CHAPTER ONE:
I gave my life to Christ on August 2, 1971. Throughout the 52 years since then, God has been faithful in guiding me and providing for me. In these fourteen chapters, I will share experiences I have had of God’s guidance and provision that have proven to me that He is real.
I started with faith in God, but without personal experience of God. My faith, given to God on August 2, 1971, was in response to the preaching I heard at Christ Church of Oak Brook, Illinois, during the summer of 1971. I was struggling with emptiness after I ended my engagement to marry a Catholic girl who had occupied the #1 position in my heart for a year. The faith I gave to God on August 2, 1971 was my response to the promise I heard through the preaching at Christ Church of Oak Brook: “Jesus gives fulfillment to life. Let God be in charge of your life and he will give you fulfillment.” I gave my life to God based on this promise, not based on any experience I had of God working in my life before that. I was motivated by the hope that God would act on my behalf as promised, replacing my inner emptiness with fulfillment. The rest of this paper will detail how God has made himself real to me and thereby given me great personal fulfillment since I gave him charge of my life.

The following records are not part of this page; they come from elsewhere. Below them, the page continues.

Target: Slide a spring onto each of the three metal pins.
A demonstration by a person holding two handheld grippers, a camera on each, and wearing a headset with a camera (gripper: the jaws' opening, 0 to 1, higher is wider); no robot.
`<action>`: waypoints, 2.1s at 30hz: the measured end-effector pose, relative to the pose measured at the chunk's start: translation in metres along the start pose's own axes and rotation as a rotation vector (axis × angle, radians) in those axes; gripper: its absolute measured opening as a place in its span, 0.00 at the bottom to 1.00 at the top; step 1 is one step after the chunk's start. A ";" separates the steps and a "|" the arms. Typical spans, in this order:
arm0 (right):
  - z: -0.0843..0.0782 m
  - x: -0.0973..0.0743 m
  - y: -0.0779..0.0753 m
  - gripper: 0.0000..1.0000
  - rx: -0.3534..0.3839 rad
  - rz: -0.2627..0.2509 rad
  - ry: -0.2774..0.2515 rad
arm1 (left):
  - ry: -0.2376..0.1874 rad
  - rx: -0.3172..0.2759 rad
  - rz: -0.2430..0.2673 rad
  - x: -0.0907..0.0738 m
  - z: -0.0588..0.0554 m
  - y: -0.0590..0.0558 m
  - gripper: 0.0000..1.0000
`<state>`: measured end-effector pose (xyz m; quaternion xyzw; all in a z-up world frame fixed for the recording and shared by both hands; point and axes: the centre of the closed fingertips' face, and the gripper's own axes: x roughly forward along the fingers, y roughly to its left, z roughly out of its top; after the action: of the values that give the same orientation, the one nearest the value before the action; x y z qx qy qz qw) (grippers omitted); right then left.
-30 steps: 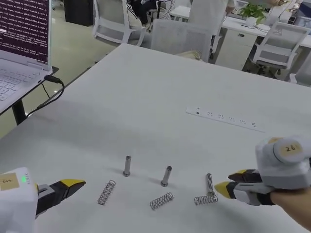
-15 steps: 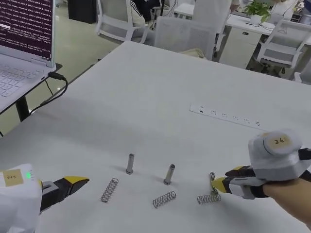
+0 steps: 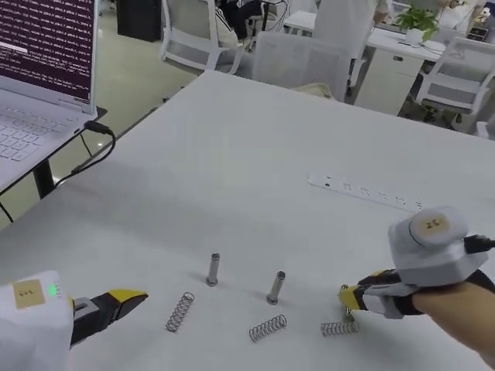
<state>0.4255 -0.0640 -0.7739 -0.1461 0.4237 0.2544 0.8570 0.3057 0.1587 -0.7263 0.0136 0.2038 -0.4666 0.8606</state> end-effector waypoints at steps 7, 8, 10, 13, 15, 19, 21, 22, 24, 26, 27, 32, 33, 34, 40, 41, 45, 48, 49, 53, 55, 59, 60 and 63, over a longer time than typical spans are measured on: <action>-0.001 0.006 -0.004 0.21 0.020 -0.015 0.025 | 0.003 -0.001 0.001 -0.001 -0.001 0.001 0.91; -0.002 0.007 -0.004 0.21 0.022 -0.016 0.025 | 0.004 -0.002 0.001 -0.001 -0.002 0.001 0.91; -0.003 0.008 -0.005 0.21 0.033 -0.013 0.030 | 0.005 -0.004 0.001 -0.001 -0.003 0.001 0.91; -0.004 0.010 -0.006 0.20 0.037 -0.015 0.040 | 0.007 -0.003 0.001 0.000 -0.003 0.002 0.90; -0.004 0.011 -0.006 0.20 0.042 -0.013 0.045 | 0.008 -0.003 0.002 0.001 -0.003 0.002 0.90; -0.005 0.014 -0.006 0.19 0.056 -0.014 0.056 | 0.010 -0.007 0.003 0.001 -0.005 0.003 0.90; -0.006 0.015 -0.007 0.19 0.064 -0.017 0.059 | 0.011 -0.009 0.003 0.001 -0.005 0.003 0.90; -0.006 0.016 -0.008 0.18 0.071 -0.019 0.063 | 0.011 -0.010 0.004 0.001 -0.006 0.003 0.90; -0.007 0.017 -0.008 0.18 0.074 -0.017 0.067 | 0.010 -0.010 0.005 0.000 -0.006 0.003 0.89; -0.006 0.017 -0.007 0.17 0.078 -0.019 0.071 | 0.010 -0.011 0.004 0.001 -0.006 0.003 0.89; -0.006 0.017 -0.007 0.17 0.079 -0.019 0.071 | 0.010 -0.011 0.003 0.001 -0.007 0.003 0.89; -0.006 0.019 -0.007 0.16 0.089 -0.025 0.084 | 0.012 -0.014 0.003 0.001 -0.008 0.004 0.89; -0.007 0.019 -0.008 0.16 0.092 -0.032 0.090 | 0.013 -0.014 0.003 0.001 -0.009 0.004 0.89; -0.008 0.019 -0.008 0.16 0.093 -0.033 0.092 | 0.013 -0.013 0.003 0.001 -0.009 0.004 0.89; -0.009 0.021 -0.006 0.14 0.096 -0.034 0.107 | 0.015 -0.015 0.005 0.000 -0.010 0.004 0.89; -0.009 0.021 -0.006 0.14 0.096 -0.034 0.108 | 0.015 -0.015 0.005 0.000 -0.010 0.004 0.88; -0.008 0.022 -0.007 0.12 0.102 -0.040 0.110 | 0.014 -0.017 0.005 0.000 -0.010 0.004 0.88; -0.008 0.023 -0.007 0.12 0.099 -0.042 0.113 | 0.015 -0.014 0.005 0.000 -0.010 0.004 0.88; -0.008 0.023 -0.007 0.12 0.096 -0.042 0.114 | 0.014 -0.015 0.005 0.000 -0.010 0.004 0.88; -0.006 0.024 -0.008 0.11 0.089 -0.045 0.117 | 0.018 -0.021 0.006 0.000 -0.012 0.004 0.88; -0.006 0.025 -0.008 0.11 0.076 -0.049 0.124 | 0.022 -0.012 0.004 0.000 -0.012 0.004 0.88; -0.006 0.025 -0.007 0.10 0.056 -0.060 0.136 | 0.011 -0.017 0.008 -0.001 -0.010 0.006 0.88; -0.006 0.025 -0.006 0.10 0.047 -0.060 0.138 | 0.010 -0.018 0.008 -0.001 -0.010 0.006 0.88; -0.005 0.025 -0.005 0.09 0.032 -0.059 0.143 | 0.015 -0.017 0.005 -0.001 -0.011 0.005 0.88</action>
<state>0.4376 -0.0633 -0.7967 -0.1627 0.4833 0.2112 0.8339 0.3055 0.1647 -0.7370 0.0105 0.2142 -0.4624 0.8603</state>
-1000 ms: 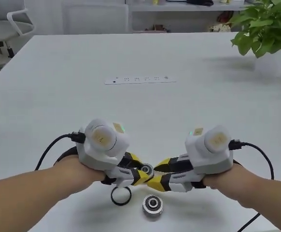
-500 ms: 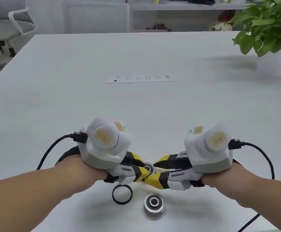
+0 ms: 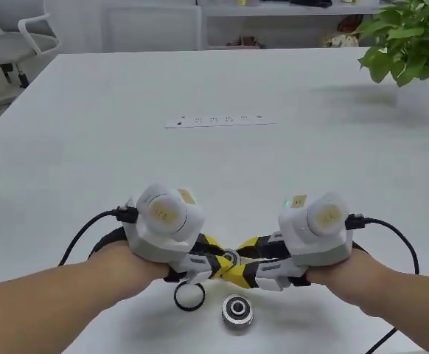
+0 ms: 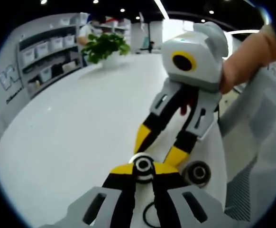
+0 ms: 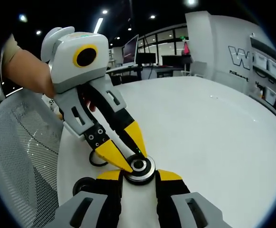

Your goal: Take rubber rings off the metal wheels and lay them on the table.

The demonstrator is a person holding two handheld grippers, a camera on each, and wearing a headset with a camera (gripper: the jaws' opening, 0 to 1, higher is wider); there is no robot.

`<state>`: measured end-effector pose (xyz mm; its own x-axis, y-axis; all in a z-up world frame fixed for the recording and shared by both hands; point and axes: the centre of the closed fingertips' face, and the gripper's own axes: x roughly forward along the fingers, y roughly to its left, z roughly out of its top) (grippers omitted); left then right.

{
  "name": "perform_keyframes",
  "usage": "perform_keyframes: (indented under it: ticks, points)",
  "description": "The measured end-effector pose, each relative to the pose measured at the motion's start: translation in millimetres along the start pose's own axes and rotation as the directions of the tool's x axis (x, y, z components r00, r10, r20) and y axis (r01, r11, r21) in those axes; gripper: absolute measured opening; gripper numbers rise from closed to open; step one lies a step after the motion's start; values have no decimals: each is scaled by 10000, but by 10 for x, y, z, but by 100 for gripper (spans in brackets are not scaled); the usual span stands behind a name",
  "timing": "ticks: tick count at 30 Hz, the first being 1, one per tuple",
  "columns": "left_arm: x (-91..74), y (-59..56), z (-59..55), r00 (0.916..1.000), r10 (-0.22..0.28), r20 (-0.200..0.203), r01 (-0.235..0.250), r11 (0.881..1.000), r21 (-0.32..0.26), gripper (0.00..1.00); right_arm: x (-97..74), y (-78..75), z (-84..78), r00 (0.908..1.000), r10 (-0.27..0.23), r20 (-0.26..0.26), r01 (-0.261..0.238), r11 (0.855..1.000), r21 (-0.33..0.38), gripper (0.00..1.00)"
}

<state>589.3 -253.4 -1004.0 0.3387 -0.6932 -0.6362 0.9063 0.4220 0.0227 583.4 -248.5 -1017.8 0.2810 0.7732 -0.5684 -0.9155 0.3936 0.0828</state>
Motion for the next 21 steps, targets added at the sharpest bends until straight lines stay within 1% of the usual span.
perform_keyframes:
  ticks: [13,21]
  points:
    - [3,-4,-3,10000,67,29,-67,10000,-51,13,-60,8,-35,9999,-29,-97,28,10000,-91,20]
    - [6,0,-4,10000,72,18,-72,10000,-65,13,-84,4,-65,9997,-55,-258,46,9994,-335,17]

In subsequent months after August 2, 1971, I learned that in giving God charge of my life, I was letting Jesus Christ be my Lord, my “boss.” I also learned that before I gave my God charge of my life, I had also needed Jesus to be my Savior. My process of commitment was thus the reverse of how I have observed that most people become Christians: Using the biblical terms “Lord” and “Savior” (which I didn’t have on August 2, 1971) most people (in my experience) initially receive Christ as Savior from their sins, and then (hopefully) commit to let him be Lord of their life. I did the opposite: I first committed myself to follow him as my Lord, and later learned from the Bible that I had been a sinner in need of him to be my Savior. I had needed his forgiveness for my sins, but on August 2, 1971 I didn’t know it: I wasn’t aware that estrangement from God due to my sins was my condition before him.

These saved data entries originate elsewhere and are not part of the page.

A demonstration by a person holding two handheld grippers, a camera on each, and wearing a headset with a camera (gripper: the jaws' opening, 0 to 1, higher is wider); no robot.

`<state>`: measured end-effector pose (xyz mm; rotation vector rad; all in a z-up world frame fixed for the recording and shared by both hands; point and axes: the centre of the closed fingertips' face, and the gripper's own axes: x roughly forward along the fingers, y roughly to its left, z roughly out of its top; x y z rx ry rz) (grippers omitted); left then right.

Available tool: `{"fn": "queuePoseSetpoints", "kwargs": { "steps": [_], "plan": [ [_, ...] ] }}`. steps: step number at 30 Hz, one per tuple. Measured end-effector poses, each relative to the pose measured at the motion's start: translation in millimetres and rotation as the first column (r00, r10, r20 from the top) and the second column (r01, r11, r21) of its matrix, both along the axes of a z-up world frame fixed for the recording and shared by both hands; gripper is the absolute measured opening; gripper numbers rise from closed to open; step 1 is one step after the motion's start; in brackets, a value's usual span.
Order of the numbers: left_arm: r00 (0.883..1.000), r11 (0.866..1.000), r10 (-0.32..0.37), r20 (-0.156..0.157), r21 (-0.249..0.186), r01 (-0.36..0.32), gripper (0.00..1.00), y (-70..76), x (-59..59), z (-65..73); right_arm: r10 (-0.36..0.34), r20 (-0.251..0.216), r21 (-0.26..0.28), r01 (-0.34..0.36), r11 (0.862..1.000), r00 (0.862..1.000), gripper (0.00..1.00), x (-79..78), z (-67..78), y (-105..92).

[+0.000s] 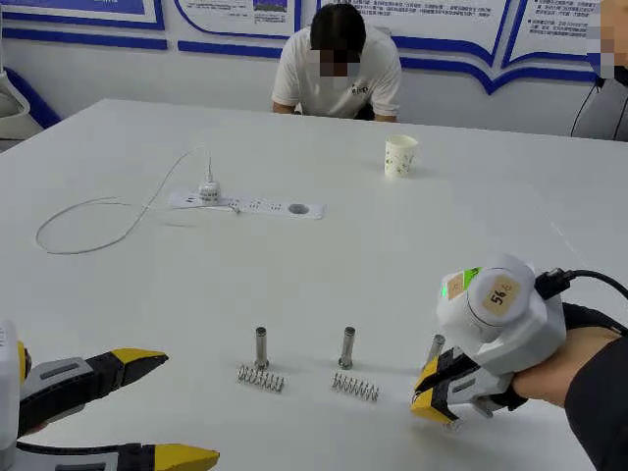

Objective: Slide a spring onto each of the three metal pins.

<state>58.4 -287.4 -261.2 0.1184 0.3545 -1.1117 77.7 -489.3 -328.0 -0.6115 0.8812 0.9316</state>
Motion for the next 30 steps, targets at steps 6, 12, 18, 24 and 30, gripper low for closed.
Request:
{"fn": "queuePoseSetpoints", "kwargs": {
  "steps": [6, 12, 18, 24, 30],
  "plan": [
    [1.000, 1.000, -0.003, 0.002, 0.001, 0.003, 0.73, -0.3, -0.4, 0.8, -0.027, 0.011, 0.017, 0.027, 0.999, 1.000, 0.12, 0.4, 4.7, -4.3],
    [1.000, 1.000, -0.004, 0.004, 0.002, 0.004, 0.73, -0.6, -0.8, 1.3, -0.058, 0.019, 0.037, 0.058, 0.998, 0.998, 0.12, 0.6, 8.6, -9.4],
    [1.000, 1.000, -0.004, 0.007, 0.002, 0.004, 0.73, -0.3, -0.9, 2.1, -0.087, 0.024, 0.058, 0.086, 0.995, 0.996, 0.12, 0.2, 12.1, -13.6],
    [1.000, 1.000, -0.002, 0.008, 0.001, 0.002, 0.73, -0.2, -0.8, 2.6, -0.113, 0.028, 0.074, 0.110, 0.991, 0.993, 0.12, -1.3, 13.8, -17.6],
    [1.000, 1.000, -0.003, 0.007, 0.003, 0.003, 0.73, -0.4, -1.0, 2.4, -0.135, 0.030, 0.088, 0.132, 0.987, 0.990, 0.12, -2.1, 16.1, -21.8]
  ]
}}
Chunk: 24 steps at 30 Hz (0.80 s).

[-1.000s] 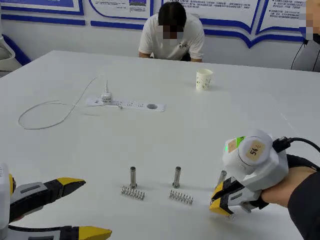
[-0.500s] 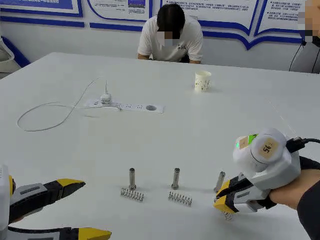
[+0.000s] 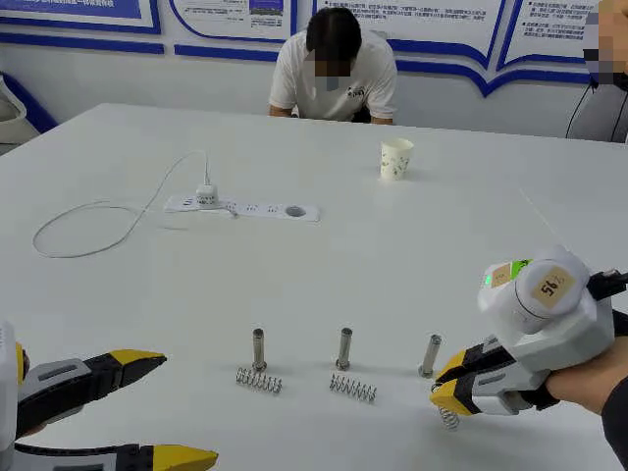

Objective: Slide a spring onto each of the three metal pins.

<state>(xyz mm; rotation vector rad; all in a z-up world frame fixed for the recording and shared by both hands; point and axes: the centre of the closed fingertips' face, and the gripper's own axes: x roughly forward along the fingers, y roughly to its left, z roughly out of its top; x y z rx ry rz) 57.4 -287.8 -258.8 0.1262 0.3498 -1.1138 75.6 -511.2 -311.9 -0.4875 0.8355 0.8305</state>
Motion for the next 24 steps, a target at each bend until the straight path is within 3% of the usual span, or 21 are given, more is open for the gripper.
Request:
{"fn": "queuePoseSetpoints", "kwargs": {
  "steps": [11, 24],
  "plan": [
    [1.000, 1.000, 0.002, 0.001, -0.003, -0.002, 0.73, 0.1, 0.7, 0.6, -0.044, 0.028, 0.076, 0.042, 0.996, 0.999, 0.12, 1.5, 14.9, -0.6],
    [1.000, 1.000, 0.010, 0.006, -0.012, -0.010, 0.73, 0.7, 2.2, 2.8, -0.108, 0.102, 0.199, 0.086, 0.976, 0.989, 0.12, 7.2, 38.6, 0.3]
  ]
}}
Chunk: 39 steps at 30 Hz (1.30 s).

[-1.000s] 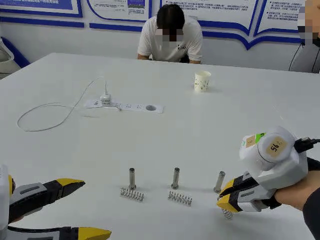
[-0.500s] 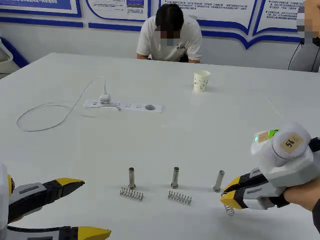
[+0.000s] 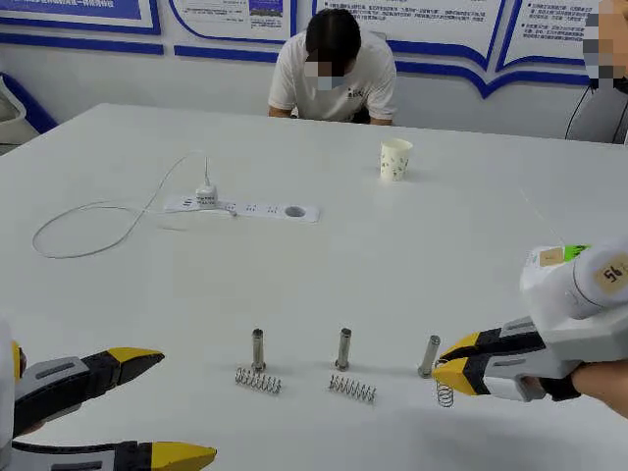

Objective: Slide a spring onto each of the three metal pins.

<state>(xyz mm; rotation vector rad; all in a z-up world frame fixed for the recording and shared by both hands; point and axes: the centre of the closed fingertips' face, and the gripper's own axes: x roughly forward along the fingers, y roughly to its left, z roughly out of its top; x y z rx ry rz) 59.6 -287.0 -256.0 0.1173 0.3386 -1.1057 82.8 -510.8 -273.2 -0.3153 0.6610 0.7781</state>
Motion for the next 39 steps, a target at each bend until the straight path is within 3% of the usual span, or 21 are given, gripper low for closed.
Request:
{"fn": "queuePoseSetpoints", "kwargs": {
  "steps": [11, 21, 34, 39],
  "plan": [
    [1.000, 1.000, 0.002, 0.000, -0.001, -0.002, 0.73, -0.1, 0.5, 0.0, -0.042, 0.082, 0.071, 0.037, 0.997, 0.996, 0.12, 9.2, 22.8, -1.0],
    [1.000, 1.000, 0.006, -0.002, -0.005, -0.006, 0.73, 0.5, 1.7, 0.0, -0.077, 0.157, 0.098, 0.062, 0.993, 0.985, 0.12, 23.1, 41.1, -2.5],
    [1.000, 1.000, 0.009, -0.002, -0.009, -0.009, 0.73, 1.3, 2.1, 0.2, -0.127, 0.199, 0.132, 0.102, 0.986, 0.972, 0.11, 37.4, 48.5, -6.7],
    [1.000, 1.000, 0.008, -0.004, -0.008, -0.008, 0.73, 1.4, 1.6, -0.7, -0.138, 0.198, 0.133, 0.113, 0.985, 0.970, 0.11, 41.1, 43.9, -9.0]
  ]
}}
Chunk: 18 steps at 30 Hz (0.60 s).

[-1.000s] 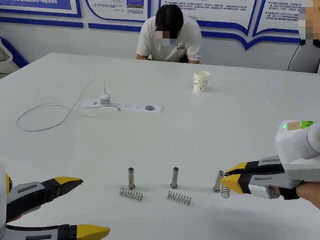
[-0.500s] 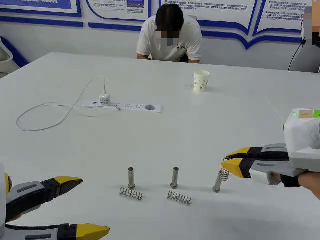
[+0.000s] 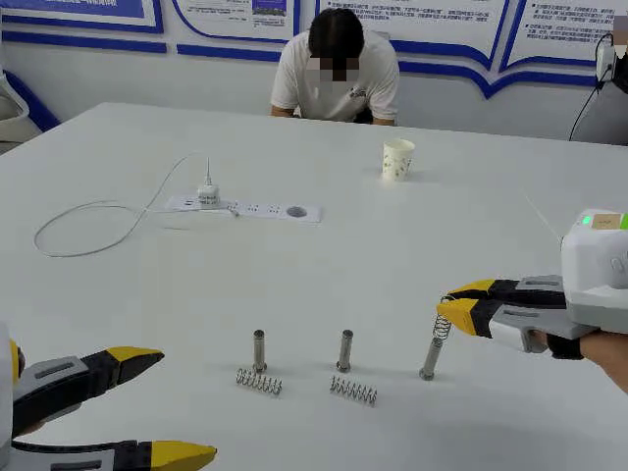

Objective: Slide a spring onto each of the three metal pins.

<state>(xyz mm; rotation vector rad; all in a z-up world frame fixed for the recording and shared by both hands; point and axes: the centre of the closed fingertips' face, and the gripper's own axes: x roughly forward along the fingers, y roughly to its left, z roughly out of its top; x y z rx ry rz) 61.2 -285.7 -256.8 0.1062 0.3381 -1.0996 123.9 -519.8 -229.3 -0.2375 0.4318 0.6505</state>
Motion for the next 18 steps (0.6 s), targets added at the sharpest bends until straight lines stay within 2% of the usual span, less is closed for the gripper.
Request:
{"fn": "queuePoseSetpoints", "kwargs": {
  "steps": [18],
  "plan": [
    [1.000, 1.000, 0.000, -0.006, 0.003, 0.000, 0.73, 0.0, -0.2, -1.7, -0.039, -0.013, 0.022, 0.039, 0.999, 0.999, 0.11, 7.5, -14.9, -7.3]
  ]
}}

In time I learned from the Bible that Jesus Christ was always the Lord and King of this world that he created (John 1:3): “Through him all things were made; without him nothing was made that has been made.”, but all humans (including me) resisted his authority due to rebellion against his authority, which the Bible calls sin. This resistance, according to Jesus, is a disempowered state of spiritual imprisonment and enslavement: “He who sins is a slave of sin.” (John 8:34) Therefore, to be freed from this imprisonment in resistance to his authority as Lord of their lives, all humans needed him to become their Savior—to rescue them from this imprisonment and from its result, estrangement from God. He did this by being born in human flesh, living a perfect life, and dying an unjust death in their place in order to:
- Pay the punishment due them for their sins,
- Bridge the chasm between them and God caused by their sins, and
- Defeat the power sin had over them in their imprisonment to it.
Then Jesus rose from the grave, proving that his death was not the result of his own sins (Romans 6:23: “the wages of sin is death”), but the result of him accepting upon himself the punishment for the sins of all other human beings.

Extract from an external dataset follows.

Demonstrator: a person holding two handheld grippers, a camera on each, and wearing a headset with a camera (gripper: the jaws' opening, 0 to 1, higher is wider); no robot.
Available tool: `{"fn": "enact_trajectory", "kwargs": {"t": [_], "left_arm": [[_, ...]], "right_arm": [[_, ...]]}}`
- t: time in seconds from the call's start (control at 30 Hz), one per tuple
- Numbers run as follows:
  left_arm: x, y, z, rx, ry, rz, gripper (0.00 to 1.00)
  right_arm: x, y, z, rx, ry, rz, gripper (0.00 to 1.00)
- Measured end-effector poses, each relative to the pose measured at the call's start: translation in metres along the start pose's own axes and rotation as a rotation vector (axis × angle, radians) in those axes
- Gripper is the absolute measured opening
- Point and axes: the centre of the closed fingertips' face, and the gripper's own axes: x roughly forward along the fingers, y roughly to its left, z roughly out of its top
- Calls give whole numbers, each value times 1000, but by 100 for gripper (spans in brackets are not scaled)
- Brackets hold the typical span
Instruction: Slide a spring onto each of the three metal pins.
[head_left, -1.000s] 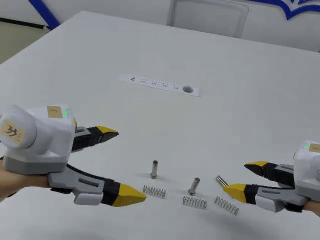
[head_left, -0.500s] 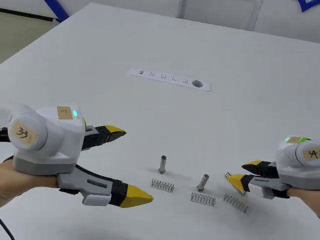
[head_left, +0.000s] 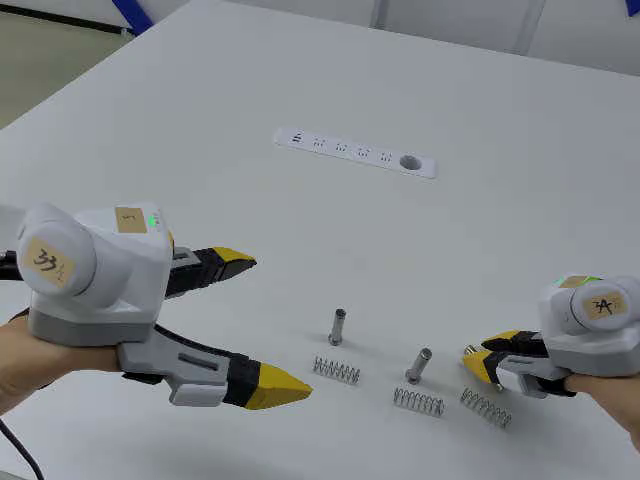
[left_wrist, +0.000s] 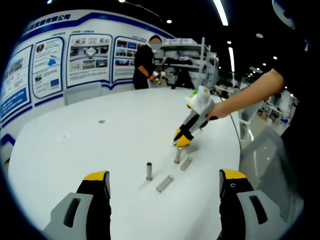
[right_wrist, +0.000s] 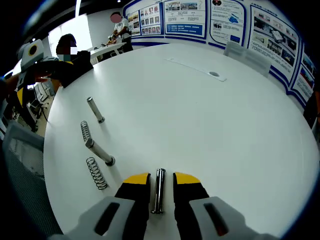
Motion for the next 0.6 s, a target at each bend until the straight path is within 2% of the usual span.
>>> {"fn": "enact_trajectory", "kwargs": {"t": [0.13,0.3,0.5,0.6], "left_arm": [[2,-1,-2,1,7,0,91],[3,0,2,-5,-8,-1,91],[2,2,3,-9,-15,4,91],[1,2,1,-9,-11,8,90]], "right_arm": [[2,1,1,-3,6,-6,17],[5,-2,-4,-28,55,-22,14],[6,-3,-4,18,53,-16,13],[6,-3,-4,19,53,-12,10]]}}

I also learned from the Bible that Jesus became our Savior through his life, death and resurrection, in order to enable us to embrace him as our Lord: “For not one of us lives for himself, and not one of us dies for himself. But if we live, we live for the Lord; and if we die, we die for the Lord. For to this end Christ died and lived again, that he might be Lord both of the dead and of the living.” (Romans 14:7-9). “He died for all, that those who live should no longer live for themselves, but for him who died for them and was raised again.” (2 Corinthians 5:15) Jesus sometimes used just two words when he called people to submit to his Lordship: “Follow me.”
To summarize my reverse process of coming to faith in Christ: I committed for Jesus to be my Lord by giving him charge of my life before I knew that I needed him to be my Savior. God accepted me because I sincerely committed myself to the “end” (Jesus as my Lord) though I had not first committed myself to “the means to the end”–him as my Savior. When I later learned from the Bible that he died to pay for my sins, I embraced this, also!